Exercise requirements => For this exercise, please reproduce the records below word for word, from the first line through the line with "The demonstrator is".

Collection entries =>
-----

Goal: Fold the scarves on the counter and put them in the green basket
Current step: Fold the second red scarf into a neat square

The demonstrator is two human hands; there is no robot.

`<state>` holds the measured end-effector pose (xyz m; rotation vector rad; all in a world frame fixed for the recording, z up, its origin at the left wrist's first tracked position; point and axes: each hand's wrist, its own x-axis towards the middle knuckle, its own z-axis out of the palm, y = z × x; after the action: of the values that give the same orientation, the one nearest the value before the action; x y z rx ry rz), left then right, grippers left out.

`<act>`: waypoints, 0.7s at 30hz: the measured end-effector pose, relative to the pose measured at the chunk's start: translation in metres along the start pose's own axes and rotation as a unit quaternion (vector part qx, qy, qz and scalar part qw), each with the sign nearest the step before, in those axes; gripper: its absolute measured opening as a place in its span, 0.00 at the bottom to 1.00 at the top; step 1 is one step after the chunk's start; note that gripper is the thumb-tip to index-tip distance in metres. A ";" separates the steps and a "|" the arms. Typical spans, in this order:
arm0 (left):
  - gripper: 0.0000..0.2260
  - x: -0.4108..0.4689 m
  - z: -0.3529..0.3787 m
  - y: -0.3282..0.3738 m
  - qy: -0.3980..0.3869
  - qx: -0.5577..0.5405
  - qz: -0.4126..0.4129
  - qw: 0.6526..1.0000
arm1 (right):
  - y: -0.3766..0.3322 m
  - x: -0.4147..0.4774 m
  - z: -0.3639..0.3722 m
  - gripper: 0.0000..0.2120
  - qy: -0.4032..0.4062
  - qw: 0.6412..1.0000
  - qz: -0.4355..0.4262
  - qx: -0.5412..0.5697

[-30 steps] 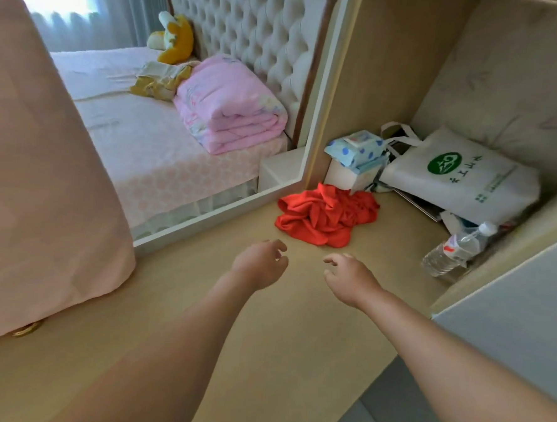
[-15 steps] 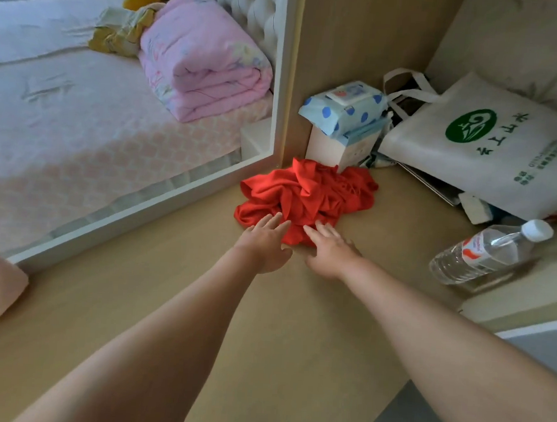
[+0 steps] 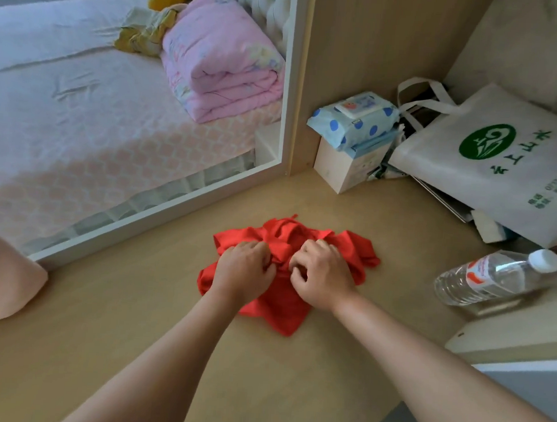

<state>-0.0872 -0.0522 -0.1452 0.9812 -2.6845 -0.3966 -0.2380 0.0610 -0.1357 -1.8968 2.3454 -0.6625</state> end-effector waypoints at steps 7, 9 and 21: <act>0.39 -0.006 0.004 -0.001 -0.233 0.048 -0.029 0.971 | 0.010 -0.007 0.011 0.49 -0.293 0.945 0.143 0.001; 0.33 -0.025 0.003 -0.006 -0.231 0.084 -0.021 0.969 | -0.001 -0.018 0.016 0.49 -0.297 0.946 0.128 -0.004; 0.19 -0.208 -0.072 -0.091 -0.168 -0.070 -0.133 0.974 | -0.184 -0.080 0.041 0.50 -0.365 0.928 0.073 0.020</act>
<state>0.1435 0.0059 -0.1386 1.3390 -2.7649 -0.8669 -0.0363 0.0956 -0.1249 -1.5477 1.9240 0.0298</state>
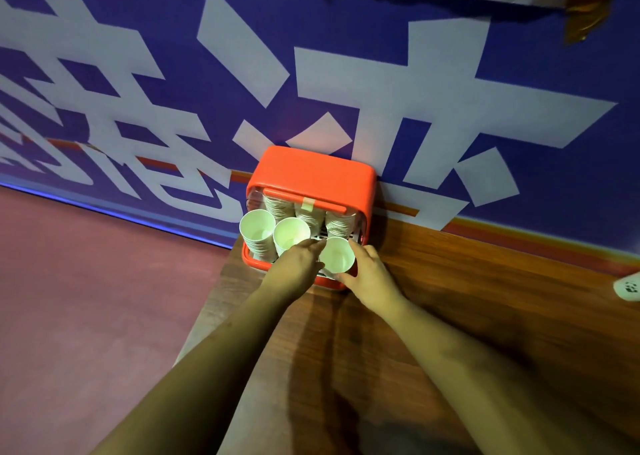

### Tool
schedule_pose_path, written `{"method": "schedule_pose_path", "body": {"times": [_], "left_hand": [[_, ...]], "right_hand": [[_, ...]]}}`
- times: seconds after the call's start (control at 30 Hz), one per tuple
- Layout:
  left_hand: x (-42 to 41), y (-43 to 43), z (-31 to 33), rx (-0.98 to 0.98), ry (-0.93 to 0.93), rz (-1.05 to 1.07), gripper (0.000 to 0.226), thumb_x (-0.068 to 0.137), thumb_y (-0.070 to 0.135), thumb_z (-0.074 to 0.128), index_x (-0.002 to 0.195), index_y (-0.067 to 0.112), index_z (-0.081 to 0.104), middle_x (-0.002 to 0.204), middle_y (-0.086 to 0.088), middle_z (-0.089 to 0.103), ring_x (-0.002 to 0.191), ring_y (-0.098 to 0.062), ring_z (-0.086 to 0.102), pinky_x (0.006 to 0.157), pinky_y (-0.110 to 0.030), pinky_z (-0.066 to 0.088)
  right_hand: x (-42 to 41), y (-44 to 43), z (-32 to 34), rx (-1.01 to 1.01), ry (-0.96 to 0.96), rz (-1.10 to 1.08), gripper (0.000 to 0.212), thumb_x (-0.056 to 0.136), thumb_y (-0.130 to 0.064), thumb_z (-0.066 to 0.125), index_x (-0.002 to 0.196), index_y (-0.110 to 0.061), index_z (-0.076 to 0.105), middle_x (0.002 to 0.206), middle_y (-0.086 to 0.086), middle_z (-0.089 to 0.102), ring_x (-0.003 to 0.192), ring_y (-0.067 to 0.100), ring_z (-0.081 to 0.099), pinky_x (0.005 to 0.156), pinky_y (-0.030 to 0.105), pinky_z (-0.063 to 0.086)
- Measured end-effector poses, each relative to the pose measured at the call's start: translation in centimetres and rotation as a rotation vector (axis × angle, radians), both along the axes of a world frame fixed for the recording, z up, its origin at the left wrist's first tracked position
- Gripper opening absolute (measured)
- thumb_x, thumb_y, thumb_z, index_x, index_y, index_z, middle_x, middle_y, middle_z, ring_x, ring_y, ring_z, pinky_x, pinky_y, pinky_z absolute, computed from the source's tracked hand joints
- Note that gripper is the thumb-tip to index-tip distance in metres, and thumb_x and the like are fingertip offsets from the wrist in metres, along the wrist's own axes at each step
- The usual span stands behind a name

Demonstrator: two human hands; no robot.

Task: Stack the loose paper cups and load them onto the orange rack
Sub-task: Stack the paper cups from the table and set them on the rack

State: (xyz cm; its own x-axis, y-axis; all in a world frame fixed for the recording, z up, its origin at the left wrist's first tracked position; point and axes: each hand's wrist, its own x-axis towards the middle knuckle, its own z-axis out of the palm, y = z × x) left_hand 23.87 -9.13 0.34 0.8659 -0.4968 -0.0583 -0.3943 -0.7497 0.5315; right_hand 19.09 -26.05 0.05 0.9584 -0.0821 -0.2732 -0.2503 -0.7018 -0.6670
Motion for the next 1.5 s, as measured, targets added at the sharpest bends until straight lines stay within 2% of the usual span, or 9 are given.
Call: {"method": "schedule_pose_path", "body": {"times": [0.17, 0.27, 0.4, 0.5, 0.6, 0.77, 1.03, 1.2, 1.5], "left_hand": [[-0.2, -0.3, -0.5, 0.131, -0.014, 0.029, 0.050, 0.091, 0.019, 0.063, 0.139, 0.010, 0.051, 0.127, -0.013, 0.063, 0.106, -0.032, 0.064, 0.082, -0.038, 0.051], [-0.3, -0.9, -0.4, 0.090, 0.008, 0.111, 0.048, 0.090, 0.025, 0.067, 0.133, 0.005, 0.056, 0.115, -0.016, 0.067, 0.099, -0.034, 0.066, 0.079, -0.040, 0.051], [-1.1, -1.3, -0.1, 0.097, -0.034, 0.167, 0.035, 0.093, 0.014, 0.060, 0.127, 0.005, 0.057, 0.112, -0.016, 0.066, 0.100, -0.033, 0.063, 0.074, -0.036, 0.047], [-2.2, -1.1, 0.2, -0.009, -0.055, 0.260, 0.031, 0.087, 0.016, 0.064, 0.114, 0.003, 0.058, 0.103, -0.017, 0.060, 0.089, -0.040, 0.061, 0.065, -0.040, 0.044], [-3.6, -1.5, 1.0, -0.037, -0.081, 0.295, 0.034, 0.086, 0.023, 0.067, 0.114, 0.004, 0.058, 0.105, -0.014, 0.061, 0.091, -0.034, 0.062, 0.070, -0.041, 0.048], [-5.2, -6.4, 3.5, -0.081, 0.024, 0.265, 0.036, 0.086, 0.033, 0.063, 0.112, 0.008, 0.058, 0.110, -0.012, 0.062, 0.095, -0.032, 0.063, 0.083, -0.043, 0.051], [-9.6, -23.5, 6.9, -0.090, 0.031, 0.168, 0.036, 0.088, 0.035, 0.061, 0.114, 0.010, 0.060, 0.113, -0.009, 0.064, 0.105, -0.028, 0.060, 0.088, -0.036, 0.048], [-13.8, -36.6, 7.3, -0.082, 0.069, 0.112, 0.040, 0.087, 0.037, 0.061, 0.118, 0.012, 0.061, 0.110, -0.008, 0.068, 0.101, -0.025, 0.063, 0.086, -0.034, 0.051], [-16.3, -57.1, 5.9, -0.021, 0.122, -0.053, 0.046, 0.086, 0.033, 0.067, 0.123, 0.007, 0.059, 0.124, -0.012, 0.061, 0.114, -0.028, 0.057, 0.096, -0.034, 0.047]], "right_hand": [[0.7, -0.2, -0.1, 0.031, -0.021, -0.044, 0.074, 0.086, -0.018, 0.072, 0.149, -0.020, 0.035, 0.149, 0.003, 0.041, 0.137, 0.021, 0.039, 0.110, 0.029, 0.032], [1.1, -0.1, -0.2, 0.036, -0.014, -0.069, 0.069, 0.085, -0.020, 0.073, 0.145, -0.019, 0.040, 0.146, 0.003, 0.047, 0.135, 0.022, 0.043, 0.109, 0.032, 0.035], [0.5, -0.4, -0.1, 0.048, 0.011, -0.072, 0.071, 0.085, -0.025, 0.073, 0.147, -0.018, 0.038, 0.148, 0.003, 0.045, 0.135, 0.021, 0.043, 0.110, 0.035, 0.038], [-1.2, -1.8, 0.4, 0.021, 0.039, -0.086, 0.067, 0.089, -0.032, 0.068, 0.147, -0.016, 0.037, 0.148, 0.005, 0.043, 0.132, 0.022, 0.046, 0.107, 0.037, 0.043], [-3.7, -5.1, 1.3, -0.020, 0.064, -0.118, 0.065, 0.091, -0.039, 0.063, 0.146, -0.015, 0.038, 0.148, 0.006, 0.040, 0.131, 0.022, 0.047, 0.107, 0.038, 0.044], [-8.9, -14.2, 3.6, -0.108, 0.075, -0.234, 0.061, 0.091, -0.041, 0.062, 0.141, -0.010, 0.045, 0.141, 0.011, 0.046, 0.125, 0.027, 0.051, 0.105, 0.035, 0.041], [-19.5, -32.8, 6.9, -0.196, 0.079, -0.498, 0.059, 0.092, -0.038, 0.061, 0.141, -0.010, 0.043, 0.142, 0.014, 0.043, 0.130, 0.030, 0.045, 0.106, 0.036, 0.036], [-26.4, -44.1, 7.3, -0.195, 0.004, -0.580, 0.055, 0.088, -0.031, 0.067, 0.132, -0.003, 0.051, 0.130, 0.019, 0.051, 0.123, 0.033, 0.049, 0.103, 0.034, 0.036], [-27.5, -59.7, 5.5, -0.136, -0.081, -0.688, 0.056, 0.083, -0.026, 0.071, 0.131, -0.003, 0.052, 0.132, 0.017, 0.048, 0.120, 0.035, 0.050, 0.101, 0.036, 0.040]]}}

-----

Result =>
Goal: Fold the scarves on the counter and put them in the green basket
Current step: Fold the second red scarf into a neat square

The demonstrator is two human hands; there is no robot.

Nothing else goes in the answer.